§ Instructions for the task:
Beginning with the line containing "Could you verify if the white thin" and ending with the line containing "Point to the white square tabletop.", write out each line of the records below exactly; pictures and lines outside that range are left out.

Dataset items
★ ★ ★ ★ ★
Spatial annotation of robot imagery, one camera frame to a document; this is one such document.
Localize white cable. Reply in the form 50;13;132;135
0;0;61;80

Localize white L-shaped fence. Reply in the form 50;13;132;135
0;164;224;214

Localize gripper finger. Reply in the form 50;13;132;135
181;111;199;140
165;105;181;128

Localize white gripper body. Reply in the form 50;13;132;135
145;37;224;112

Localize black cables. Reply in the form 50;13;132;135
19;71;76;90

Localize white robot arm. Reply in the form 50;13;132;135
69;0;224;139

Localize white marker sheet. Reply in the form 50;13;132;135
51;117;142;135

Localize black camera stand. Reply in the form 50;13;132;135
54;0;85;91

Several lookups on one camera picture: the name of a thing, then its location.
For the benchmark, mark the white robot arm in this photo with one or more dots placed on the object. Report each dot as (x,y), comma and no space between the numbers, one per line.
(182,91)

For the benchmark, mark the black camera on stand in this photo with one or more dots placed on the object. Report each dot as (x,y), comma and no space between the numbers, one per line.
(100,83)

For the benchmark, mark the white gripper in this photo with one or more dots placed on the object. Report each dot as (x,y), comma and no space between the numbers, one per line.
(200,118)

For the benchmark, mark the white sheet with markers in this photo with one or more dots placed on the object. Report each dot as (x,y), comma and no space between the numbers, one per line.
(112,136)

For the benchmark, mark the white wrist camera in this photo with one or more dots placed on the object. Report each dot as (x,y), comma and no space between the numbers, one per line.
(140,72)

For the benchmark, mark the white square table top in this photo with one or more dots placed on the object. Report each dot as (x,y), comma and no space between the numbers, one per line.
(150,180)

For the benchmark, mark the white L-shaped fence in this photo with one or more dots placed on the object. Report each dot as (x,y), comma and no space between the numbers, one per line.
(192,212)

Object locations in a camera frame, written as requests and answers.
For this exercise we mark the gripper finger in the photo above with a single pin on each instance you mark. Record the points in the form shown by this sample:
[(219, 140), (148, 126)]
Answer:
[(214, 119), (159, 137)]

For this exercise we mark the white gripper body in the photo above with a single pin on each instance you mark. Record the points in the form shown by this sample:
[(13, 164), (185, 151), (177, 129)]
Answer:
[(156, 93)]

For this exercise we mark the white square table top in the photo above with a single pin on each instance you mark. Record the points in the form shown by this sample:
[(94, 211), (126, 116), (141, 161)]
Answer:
★ ★ ★ ★ ★
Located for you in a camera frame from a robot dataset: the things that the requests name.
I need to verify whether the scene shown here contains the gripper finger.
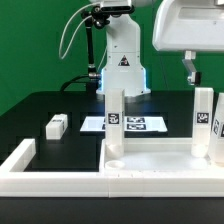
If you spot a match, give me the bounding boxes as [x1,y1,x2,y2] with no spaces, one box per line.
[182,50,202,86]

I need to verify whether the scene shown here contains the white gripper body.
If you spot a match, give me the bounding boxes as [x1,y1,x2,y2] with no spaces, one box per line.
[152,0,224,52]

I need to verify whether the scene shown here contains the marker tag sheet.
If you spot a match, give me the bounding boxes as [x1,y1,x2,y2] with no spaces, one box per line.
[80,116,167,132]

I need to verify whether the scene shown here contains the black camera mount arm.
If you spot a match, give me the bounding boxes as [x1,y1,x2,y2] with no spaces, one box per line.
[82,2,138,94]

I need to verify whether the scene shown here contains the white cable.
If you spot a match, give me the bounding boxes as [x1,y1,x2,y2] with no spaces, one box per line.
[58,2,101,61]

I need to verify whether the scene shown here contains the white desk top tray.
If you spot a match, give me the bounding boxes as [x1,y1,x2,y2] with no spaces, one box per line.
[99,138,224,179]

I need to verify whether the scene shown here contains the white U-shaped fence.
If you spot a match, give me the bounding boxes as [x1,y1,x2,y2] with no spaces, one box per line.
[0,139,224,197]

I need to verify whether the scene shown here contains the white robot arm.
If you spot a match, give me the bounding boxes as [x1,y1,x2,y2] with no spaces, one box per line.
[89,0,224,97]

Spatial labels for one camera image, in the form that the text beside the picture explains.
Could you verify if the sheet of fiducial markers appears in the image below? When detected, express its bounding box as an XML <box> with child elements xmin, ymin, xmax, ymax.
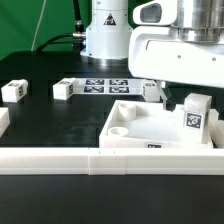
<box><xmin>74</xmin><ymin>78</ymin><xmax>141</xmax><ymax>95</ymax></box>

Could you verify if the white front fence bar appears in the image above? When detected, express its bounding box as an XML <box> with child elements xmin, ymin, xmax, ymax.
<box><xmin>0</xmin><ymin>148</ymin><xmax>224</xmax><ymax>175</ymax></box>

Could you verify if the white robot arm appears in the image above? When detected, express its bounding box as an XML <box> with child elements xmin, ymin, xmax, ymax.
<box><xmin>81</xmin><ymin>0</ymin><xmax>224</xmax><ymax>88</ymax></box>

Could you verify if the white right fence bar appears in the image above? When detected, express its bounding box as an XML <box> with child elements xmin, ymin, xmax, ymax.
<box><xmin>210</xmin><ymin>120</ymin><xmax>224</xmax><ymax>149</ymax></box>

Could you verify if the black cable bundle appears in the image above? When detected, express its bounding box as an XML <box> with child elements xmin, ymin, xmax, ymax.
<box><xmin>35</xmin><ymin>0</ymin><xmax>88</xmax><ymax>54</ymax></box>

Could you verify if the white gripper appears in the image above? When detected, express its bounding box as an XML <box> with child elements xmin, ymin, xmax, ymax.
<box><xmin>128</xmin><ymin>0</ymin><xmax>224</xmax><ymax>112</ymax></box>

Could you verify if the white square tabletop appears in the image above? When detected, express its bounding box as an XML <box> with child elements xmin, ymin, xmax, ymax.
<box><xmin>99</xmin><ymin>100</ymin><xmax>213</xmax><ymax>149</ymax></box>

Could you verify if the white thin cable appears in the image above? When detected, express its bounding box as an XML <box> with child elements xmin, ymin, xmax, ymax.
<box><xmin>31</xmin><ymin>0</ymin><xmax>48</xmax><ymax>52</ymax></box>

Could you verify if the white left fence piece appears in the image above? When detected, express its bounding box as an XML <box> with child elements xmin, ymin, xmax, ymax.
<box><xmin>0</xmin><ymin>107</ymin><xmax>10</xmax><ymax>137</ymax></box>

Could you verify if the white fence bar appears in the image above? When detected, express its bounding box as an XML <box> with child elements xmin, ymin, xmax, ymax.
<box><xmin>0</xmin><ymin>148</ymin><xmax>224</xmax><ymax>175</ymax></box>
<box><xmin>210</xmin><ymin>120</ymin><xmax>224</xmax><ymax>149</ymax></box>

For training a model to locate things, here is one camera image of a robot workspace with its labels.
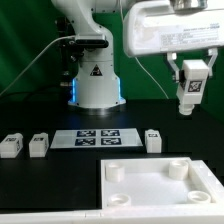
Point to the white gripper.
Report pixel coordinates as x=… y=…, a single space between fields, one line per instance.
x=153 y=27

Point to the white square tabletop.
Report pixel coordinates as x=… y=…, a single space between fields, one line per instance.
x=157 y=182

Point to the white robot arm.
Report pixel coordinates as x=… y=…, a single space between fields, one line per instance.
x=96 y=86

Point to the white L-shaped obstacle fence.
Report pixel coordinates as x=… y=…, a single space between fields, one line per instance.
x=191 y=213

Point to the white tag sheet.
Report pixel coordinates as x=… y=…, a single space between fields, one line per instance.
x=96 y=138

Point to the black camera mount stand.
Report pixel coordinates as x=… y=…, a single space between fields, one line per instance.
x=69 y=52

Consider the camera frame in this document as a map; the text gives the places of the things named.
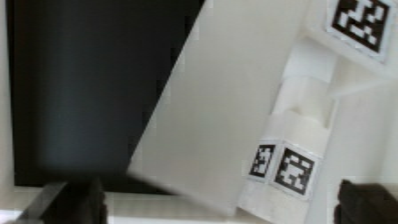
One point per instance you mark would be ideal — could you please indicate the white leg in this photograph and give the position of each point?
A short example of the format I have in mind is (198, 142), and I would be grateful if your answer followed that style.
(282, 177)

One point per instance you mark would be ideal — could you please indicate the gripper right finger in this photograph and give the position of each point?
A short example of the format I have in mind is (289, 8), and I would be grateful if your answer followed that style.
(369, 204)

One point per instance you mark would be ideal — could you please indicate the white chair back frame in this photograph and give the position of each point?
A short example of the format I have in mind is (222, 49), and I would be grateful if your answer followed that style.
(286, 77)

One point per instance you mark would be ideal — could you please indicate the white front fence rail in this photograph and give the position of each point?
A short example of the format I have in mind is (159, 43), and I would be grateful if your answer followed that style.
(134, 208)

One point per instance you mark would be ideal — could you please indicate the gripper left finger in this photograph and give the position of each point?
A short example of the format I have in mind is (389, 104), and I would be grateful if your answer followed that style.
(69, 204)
★ ★ ★ ★ ★
§ Your response:
Could you verify if the white thin cable appears in the image above? When detected, express its bounding box as an XML <box> with child elements xmin, ymin, xmax, ymax.
<box><xmin>31</xmin><ymin>0</ymin><xmax>48</xmax><ymax>52</ymax></box>

Could you verify if the white left fence piece appears in the image above? When detected, express its bounding box as an XML <box> with child elements xmin, ymin, xmax, ymax.
<box><xmin>0</xmin><ymin>107</ymin><xmax>10</xmax><ymax>137</ymax></box>

Could you verify if the white fence bar appears in the image above? When detected, express its bounding box as an XML <box> with child elements xmin, ymin, xmax, ymax.
<box><xmin>0</xmin><ymin>148</ymin><xmax>224</xmax><ymax>175</ymax></box>
<box><xmin>210</xmin><ymin>120</ymin><xmax>224</xmax><ymax>149</ymax></box>

For training a model to locate things, here is one camera image of a robot workspace with its labels.
Point to the white gripper.
Report pixel coordinates as x=… y=…, a single space between fields, one line per instance.
x=153 y=27

Point to the white square tabletop.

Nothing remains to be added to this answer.